For Edmund Le Brun, craft offers us a tangible connection with other cultures, helping to dispel misconceptions. He founded Ishkar with his wife Flore de Taisne in 2016 to work with displaced artisans in Afghanistan.
“It was born out the feeling that the world has a narrow understanding of countries we read about in headlines. A country can suffer from conflict and corruption, but it can also be a place of extraordinary beauty and culture,” says Le Brun, who lived in Kabul from 2013 to 2016. “We wanted to build a brand that would embody that more complicated story.”
Ishkar verifies that prices and working conditions are fair in consultation with organisations such as the Norwegian Refugee Council and Label Step, a fair-trade non-profit organisation in the carpet industry. They had to put trading on hold when the Taliban regained control but resumed a few months ago.
Everything is done via WhatsApp. “The situation is difficult,” Le Brun says, “but it’s made us more determined to continue. Without continuing to support Afghanistan’s artisans we risk the destruction of one of the few viable livelihoods for women, and its heritage.”
He knows this might be viewed as controversial. “Through trade, some money will inevitably go to the Taliban. But the only taxes they are collecting are export tax. This is roughly 2 per cent of the value of the goods. For the customer, this equates to roughly 0.6 per cent of the retail price. It’s unpalatable, but the alternative of turning our backs on our partners is worse.”
Ishkar works with around 30 weavers producing kilims, their traditional motifs. Past collaborations include projects with Frank Gehry and Zaha Hadid. Edmund’s father, Christopher Le Brun, an artist and former president of London’s Royal Society of Arts, recently designed a range of hand-knotted rugs in abstract designs.
“About 50 per cent of purchases in the last year have been from repeat customers,” Le Brun says. “They’re very involved. We get emails every day asking about our makers. We can share concrete stories about what is happening on the ground through the individuals we are working with.”
Cultural ties also inspired Claudia Martinez Mansell to set up Kissweh in 2017. Based in a Palestinian refugee camp in south Lebanon, the studio specialises in traditional Palestinian embroidery with a modern edge. Martinez Mansell came across the technique while volunteering in a camp.
Kissweh employs 30 female needleworkers, who work full- and part time. “In Lebanon, refugees are only allowed to work in informal sectors such as cleaning, or food picking. So this is a chance to use their skills,” says Martinez Mansell, who now works for the UN. “Grandmothers have passed the technique down to daughters and grandchildren. It’s a lively art.”
Stitchers are paid per cushion on top of a basic wage.
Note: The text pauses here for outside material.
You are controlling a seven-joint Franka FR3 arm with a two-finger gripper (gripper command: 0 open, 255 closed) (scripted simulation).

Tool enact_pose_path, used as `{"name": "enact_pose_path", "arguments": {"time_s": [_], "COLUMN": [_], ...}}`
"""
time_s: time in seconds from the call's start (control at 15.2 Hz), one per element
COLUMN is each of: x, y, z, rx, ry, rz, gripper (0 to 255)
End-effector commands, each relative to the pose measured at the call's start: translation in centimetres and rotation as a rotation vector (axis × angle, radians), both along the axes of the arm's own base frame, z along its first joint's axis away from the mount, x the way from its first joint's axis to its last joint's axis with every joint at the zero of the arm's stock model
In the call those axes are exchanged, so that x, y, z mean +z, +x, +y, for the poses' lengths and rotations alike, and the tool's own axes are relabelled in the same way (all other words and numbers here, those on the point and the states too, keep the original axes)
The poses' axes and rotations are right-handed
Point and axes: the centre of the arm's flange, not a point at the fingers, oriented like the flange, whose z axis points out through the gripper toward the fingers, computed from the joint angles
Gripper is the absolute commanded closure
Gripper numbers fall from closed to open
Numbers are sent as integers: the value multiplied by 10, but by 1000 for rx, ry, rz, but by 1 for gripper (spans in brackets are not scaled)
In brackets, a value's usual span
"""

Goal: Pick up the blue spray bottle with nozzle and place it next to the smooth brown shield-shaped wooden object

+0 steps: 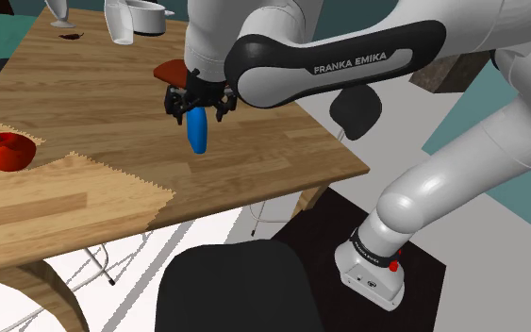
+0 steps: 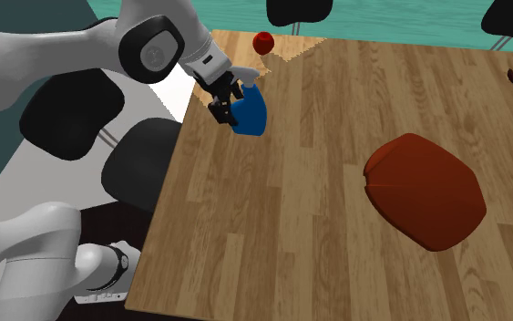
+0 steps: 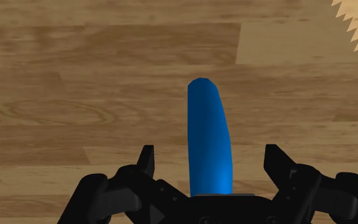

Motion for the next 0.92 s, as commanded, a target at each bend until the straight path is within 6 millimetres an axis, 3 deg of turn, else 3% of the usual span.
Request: {"name": "enact_pose_path", "arguments": {"time_s": [0.0,0.07,0.66,0.86], "x": [0,0,0,16], "y": [0,0,0,0], "z": [0,0,0,0], "rx": [0,0,0,0], "ry": [0,0,0,0], "rz": [0,0,0,0], "gripper": [0,255,255,255]}}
The vibrant cushions, made from Belgian linen, are signed and each one is different.
Martinez Mansell runs Kissweh with a local NGO. “They pay what is the going rate in the camps for the embroidery,” she says. “From my side, all the profits that Kissweh makes I share with the women — in dollars as the economy in Lebanon is terrible. I keep nothing. So we work as a co-operative.”
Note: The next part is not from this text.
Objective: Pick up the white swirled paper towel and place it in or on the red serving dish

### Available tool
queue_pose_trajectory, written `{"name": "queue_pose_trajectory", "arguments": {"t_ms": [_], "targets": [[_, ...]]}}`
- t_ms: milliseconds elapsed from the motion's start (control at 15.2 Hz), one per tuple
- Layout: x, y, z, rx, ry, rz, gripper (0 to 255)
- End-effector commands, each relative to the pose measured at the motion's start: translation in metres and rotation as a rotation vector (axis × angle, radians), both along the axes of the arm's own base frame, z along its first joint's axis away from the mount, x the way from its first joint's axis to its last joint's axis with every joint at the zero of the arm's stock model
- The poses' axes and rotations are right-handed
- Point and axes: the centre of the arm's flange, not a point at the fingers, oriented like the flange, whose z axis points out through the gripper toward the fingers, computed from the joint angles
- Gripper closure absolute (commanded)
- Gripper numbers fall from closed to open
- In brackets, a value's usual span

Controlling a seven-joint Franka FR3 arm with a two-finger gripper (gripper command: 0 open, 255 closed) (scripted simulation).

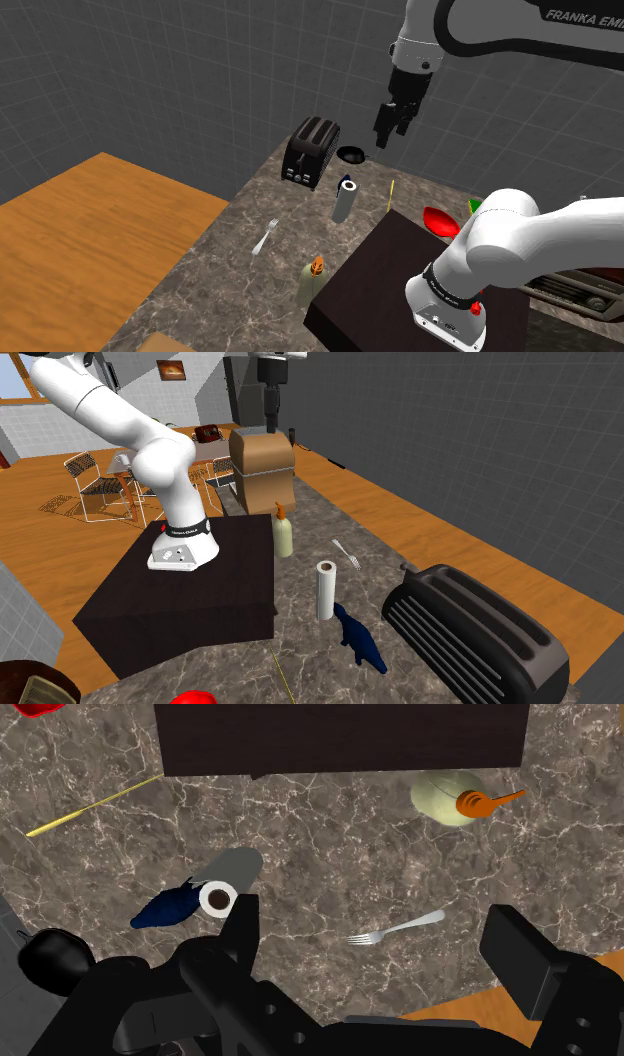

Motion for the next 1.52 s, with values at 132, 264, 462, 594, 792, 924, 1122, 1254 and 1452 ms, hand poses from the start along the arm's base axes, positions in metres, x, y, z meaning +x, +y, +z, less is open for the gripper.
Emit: {"name": "queue_pose_trajectory", "arguments": {"t_ms": [132, 264, 462, 594, 792, 924, 1122, 1254, 1452], "targets": [[0.006, -0.011, -0.023, -0.002, -0.009, 0.002, 0], [0.013, -0.021, -0.045, -0.005, -0.017, 0.005, 0], [0.023, -0.038, -0.079, -0.008, -0.031, 0.008, 0], [0.029, -0.048, -0.101, -0.010, -0.039, 0.011, 0], [0.040, -0.065, -0.135, -0.014, -0.052, 0.014, 0], [0.048, -0.076, -0.157, -0.016, -0.061, 0.017, 0], [0.059, -0.092, -0.190, -0.019, -0.074, 0.020, 0], [0.067, -0.103, -0.212, -0.022, -0.083, 0.023, 0], [0.080, -0.120, -0.244, -0.025, -0.096, 0.027, 0]]}}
During 2020, online sales surged by 30 per cent as locked-down homeowners feathered their nests. The profits were divided among the team. Commissions from designers — such as Sibyl Colefax & John Fowler or Reath Design studio in the US — are a constant. “Once people buy, they come back,” Martinez Mansell says.
Kissweh has become a support system: “We share news: about children; life in the camp.” But what gives the most “tangible sense of satisfaction”, she says, is seeing these traditional crafts installed in appreciative new homes.